It appears at the moment that CS3 (specifically Photoshop, but also InDesign) may continue to work with "minor" bugs. It's a shame -- but hardly surprising -- that Adobe is only going to support CS4 for Snow Leopard officially.

CS4 does have some major changes under the hood, so I sorta see their point, but the last update to CS3 was barely a year ago -- most buyers of CS3 probably happened under two years ago. This has gotta be annoying for them.


----------



## mac_geek (May 14, 2005)

Uh oh... I think I may have found my answer... the following article specifically references Photoshop Elements:

Snow Leopard warning: Your apps may crash - Apple 2.0 - Fortune Brainstorm Tech

...I'm starting to get a not so great feeling about Snow Leopard's transition.


----------



## chas_m (Dec 2, 2007)

Not to sound callous -- believe me I understand the pain of missing out on the fun -- but if you're dependent on PS Elements, just wait. A solution will become available in time, probably fairly quickly (particularly if complaints get to Adobe).

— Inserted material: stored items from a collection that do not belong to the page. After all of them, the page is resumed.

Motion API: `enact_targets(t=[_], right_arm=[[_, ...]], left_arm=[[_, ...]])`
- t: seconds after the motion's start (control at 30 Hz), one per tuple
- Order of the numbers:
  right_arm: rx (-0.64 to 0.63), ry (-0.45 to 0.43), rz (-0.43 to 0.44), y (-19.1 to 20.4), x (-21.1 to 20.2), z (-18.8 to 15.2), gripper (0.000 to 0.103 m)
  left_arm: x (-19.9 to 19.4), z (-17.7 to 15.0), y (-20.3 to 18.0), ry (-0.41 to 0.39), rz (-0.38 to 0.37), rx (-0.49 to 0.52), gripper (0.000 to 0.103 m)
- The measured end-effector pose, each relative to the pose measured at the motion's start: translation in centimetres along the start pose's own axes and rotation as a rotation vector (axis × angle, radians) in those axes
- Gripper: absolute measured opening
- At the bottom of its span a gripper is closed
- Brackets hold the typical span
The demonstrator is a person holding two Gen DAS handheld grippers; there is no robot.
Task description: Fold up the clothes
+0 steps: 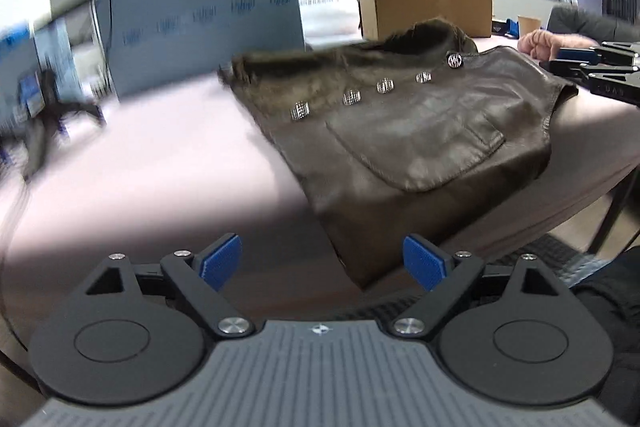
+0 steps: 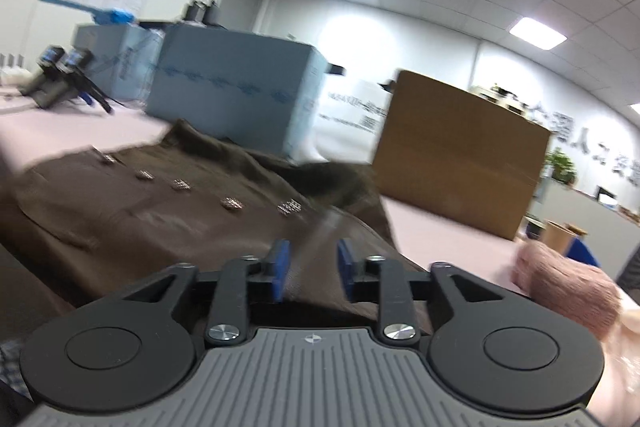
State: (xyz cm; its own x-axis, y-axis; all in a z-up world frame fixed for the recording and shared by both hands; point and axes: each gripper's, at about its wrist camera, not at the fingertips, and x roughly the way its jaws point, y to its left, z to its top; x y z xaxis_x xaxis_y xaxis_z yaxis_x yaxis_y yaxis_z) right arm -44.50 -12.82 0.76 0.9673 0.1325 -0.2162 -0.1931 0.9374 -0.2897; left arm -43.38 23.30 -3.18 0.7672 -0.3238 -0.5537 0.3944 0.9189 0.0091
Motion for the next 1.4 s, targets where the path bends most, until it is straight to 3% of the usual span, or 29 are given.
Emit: enact_targets(t=[0.1, 0.27, 0.47, 0.53, 0.63, 0.8, 0.97, 1.1, 1.13, 1.2, 1.27, 1.33, 1.37, 1.4], right_arm=[[-0.032, -0.004, 0.032, 1.4, 0.5, 0.6, 0.036], [-0.12, -0.003, 0.069, 4.1, 1.1, 0.8, 0.038], [-0.118, 0.0, 0.077, 4.4, 1.1, 0.6, 0.043], [-0.114, 0.002, 0.064, 4.2, 1.1, 0.6, 0.044], [-0.105, 0.003, 0.044, 3.9, 1.0, 0.5, 0.044], [-0.086, -0.001, 0.005, 3.1, 0.8, 0.5, 0.044], [-0.036, -0.002, -0.02, 1.3, 1.4, 1.7, 0.046], [0.078, 0.025, 0.018, -1.8, 3.6, 3.6, 0.057], [0.104, 0.032, 0.026, -2.7, 4.2, 4.0, 0.058], [0.204, 0.055, 0.038, -6.0, 6.9, 5.3, 0.068], [0.295, 0.088, 0.067, -8.9, 9.5, 6.2, 0.07], [0.397, 0.144, 0.102, -11.7, 12.7, 6.9, 0.074], [0.435, 0.177, 0.137, -12.7, 14.3, 7.1, 0.076], [0.467, 0.203, 0.172, -13.6, 15.8, 7.4, 0.077]], left_arm=[[1.9, -1.1, 0.3, 0.053, -0.074, -0.095, 0.088], [4.2, -1.1, -0.3, 0.051, -0.138, -0.154, 0.087], [3.3, -0.4, 0.1, -0.033, -0.175, -0.256, 0.064], [3.1, 0.1, 0.2, -0.02, -0.146, -0.271, 0.022], [3.0, 1.0, 0.6, 0.028, -0.12, -0.308, 0.008], [1.3, 1.4, 1.9, 0.036, -0.142, -0.311, 0.005], [-1.5, 2.0, 3.9, -0.012, -0.021, -0.266, 0.004], [-1.5, 2.2, 5.0, 0.075, 0.054, -0.207, 0.007], [-1.3, 2.2, 5.2, 0.119, 0.06, -0.189, 0.014], [-1.5, 2.5, 5.7, 0.179, 0.089, -0.169, 0.016], [-2.9, 3.3, 5.9, 0.171, 0.167, -0.143, 0.026], [-5.8, 5.3, 6.0, 0.072, 0.262, -0.105, 0.063], [-7.1, 6.5, 5.9, 0.017, 0.278, -0.088, 0.088], [-8.1, 7.6, 5.8, -0.035, 0.272, -0.072, 0.091]])
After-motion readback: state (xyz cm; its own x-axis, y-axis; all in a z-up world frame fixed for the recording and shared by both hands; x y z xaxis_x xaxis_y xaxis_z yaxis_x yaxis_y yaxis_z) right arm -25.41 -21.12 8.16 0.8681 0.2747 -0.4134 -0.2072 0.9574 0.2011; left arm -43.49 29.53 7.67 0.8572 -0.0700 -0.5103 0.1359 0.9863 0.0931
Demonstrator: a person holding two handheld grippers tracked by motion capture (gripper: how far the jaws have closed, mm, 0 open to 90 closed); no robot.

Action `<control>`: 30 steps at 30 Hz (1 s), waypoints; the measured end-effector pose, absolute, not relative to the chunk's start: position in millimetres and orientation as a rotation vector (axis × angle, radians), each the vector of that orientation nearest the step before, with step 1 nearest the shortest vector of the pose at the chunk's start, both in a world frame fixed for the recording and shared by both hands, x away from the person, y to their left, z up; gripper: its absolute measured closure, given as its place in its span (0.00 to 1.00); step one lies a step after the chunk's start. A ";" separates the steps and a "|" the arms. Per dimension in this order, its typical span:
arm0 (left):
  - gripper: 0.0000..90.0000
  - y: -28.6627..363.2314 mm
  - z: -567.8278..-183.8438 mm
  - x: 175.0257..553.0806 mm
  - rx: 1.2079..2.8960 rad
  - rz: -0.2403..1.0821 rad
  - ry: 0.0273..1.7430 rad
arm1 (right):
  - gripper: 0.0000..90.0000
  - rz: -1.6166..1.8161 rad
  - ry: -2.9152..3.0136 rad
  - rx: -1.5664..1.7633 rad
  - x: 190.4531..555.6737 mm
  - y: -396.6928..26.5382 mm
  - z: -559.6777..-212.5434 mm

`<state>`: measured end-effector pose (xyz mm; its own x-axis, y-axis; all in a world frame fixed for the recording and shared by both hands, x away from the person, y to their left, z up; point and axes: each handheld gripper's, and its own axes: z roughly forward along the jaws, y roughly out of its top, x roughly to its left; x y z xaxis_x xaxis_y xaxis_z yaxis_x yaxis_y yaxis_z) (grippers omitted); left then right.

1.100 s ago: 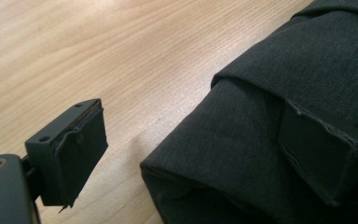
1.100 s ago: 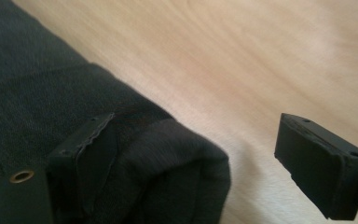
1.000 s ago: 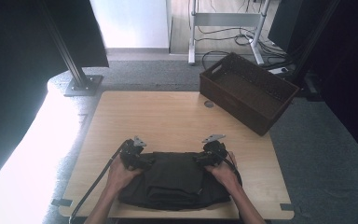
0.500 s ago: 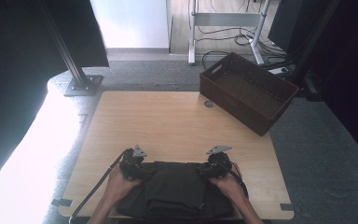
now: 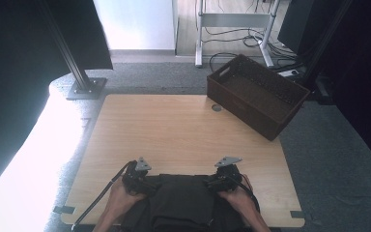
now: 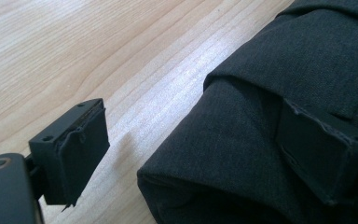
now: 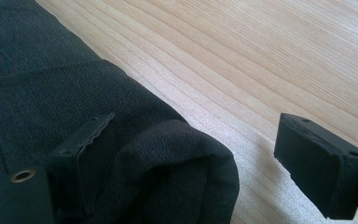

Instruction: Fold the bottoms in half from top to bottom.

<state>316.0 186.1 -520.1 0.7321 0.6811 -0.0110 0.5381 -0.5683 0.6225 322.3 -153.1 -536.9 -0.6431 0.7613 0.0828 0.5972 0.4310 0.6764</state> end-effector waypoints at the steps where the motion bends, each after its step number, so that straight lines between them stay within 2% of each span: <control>1: 0.11 187.7 -518.6 316.3 2.315 0.305 0.912 | 0.14 1.014 2.451 1.182 322.5 -153.1 -536.2; 10: 0.01 220.7 -502.9 318.4 2.290 0.387 0.986 | 0.15 1.099 2.442 1.162 326.1 -157.2 -522.7; 17: 0.00 259.0 -509.8 314.2 2.219 0.404 1.089 | 0.14 1.126 2.436 1.118 329.1 -161.1 -509.0; 23: 0.00 286.1 -525.7 308.5 2.168 0.437 1.164 | 0.07 1.129 2.413 1.076 332.4 -170.0 -496.6; 28: 0.00 293.4 -542.0 305.8 2.199 0.495 1.198 | 0.01 1.095 2.388 1.053 336.6 -176.4 -488.4; 30: 0.00 295.8 -545.9 306.2 2.180 0.466 1.203 | 0.00 1.084 2.377 1.049 339.0 -179.2 -485.3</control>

It's not like Leopard will stop working on Saturday.


----------



## hayesk (Mar 5, 2000)

That article has a comment saying PSE works. The wiki only shows a problem when restoring from Time Machine.


----------



## lewdvig (Nov 20, 2003)

I have the FS PSE 6 and Snowie on its way.

I'll report back when I test it all out.

I only use the editing features in PSE. The timeline organizer in PSE is nice - but I have really adpated to an iPhoto08 workflow (iLife09 makes me angry as it changed things).


----------



## mac_geek (May 14, 2005)

chas_m said:


> It's not like Leopard will stop working on Saturday.


I hope you're right.


----------



## ghiebert (May 20, 2003)

hayesk said:


> That article has a comment saying PSE works. The wiki only shows a problem when restoring from Time Machine.


I saw that too. I'm not all that worried; it seems that every time I upgrade machines I have to relicense PSE.

I guess I'll find out for sure in the next few days.


----------



## ghiebert (May 20, 2003)

I upgraded to Snow Leopard today. As expected, no issues at all yet with PSE6. (I must admit, however, that I have only opened a document and zoomed around a bit.)


----------



## Brainstrained (Jan 15, 2002)

PSE 7 for Windows came out about a year ago and Adobe has indicated there will not be a PSE 7 for Mac.

That said, Adobe tends to update PSE every 12 to 16 months, so PSE 8 may just be around the corner.

And that one may well have a Mac version, as except for PSE 3 Adobe has skipped odd-numbered releases for the Mac. That is, there are PSEs versions 2 through 4, and 6 for the Mac. PSE 1, 5 and 7 were only for Windows.

This may also explain why PSE 6 for Mac has been discounted at Amazon and elsewhere lately.


----------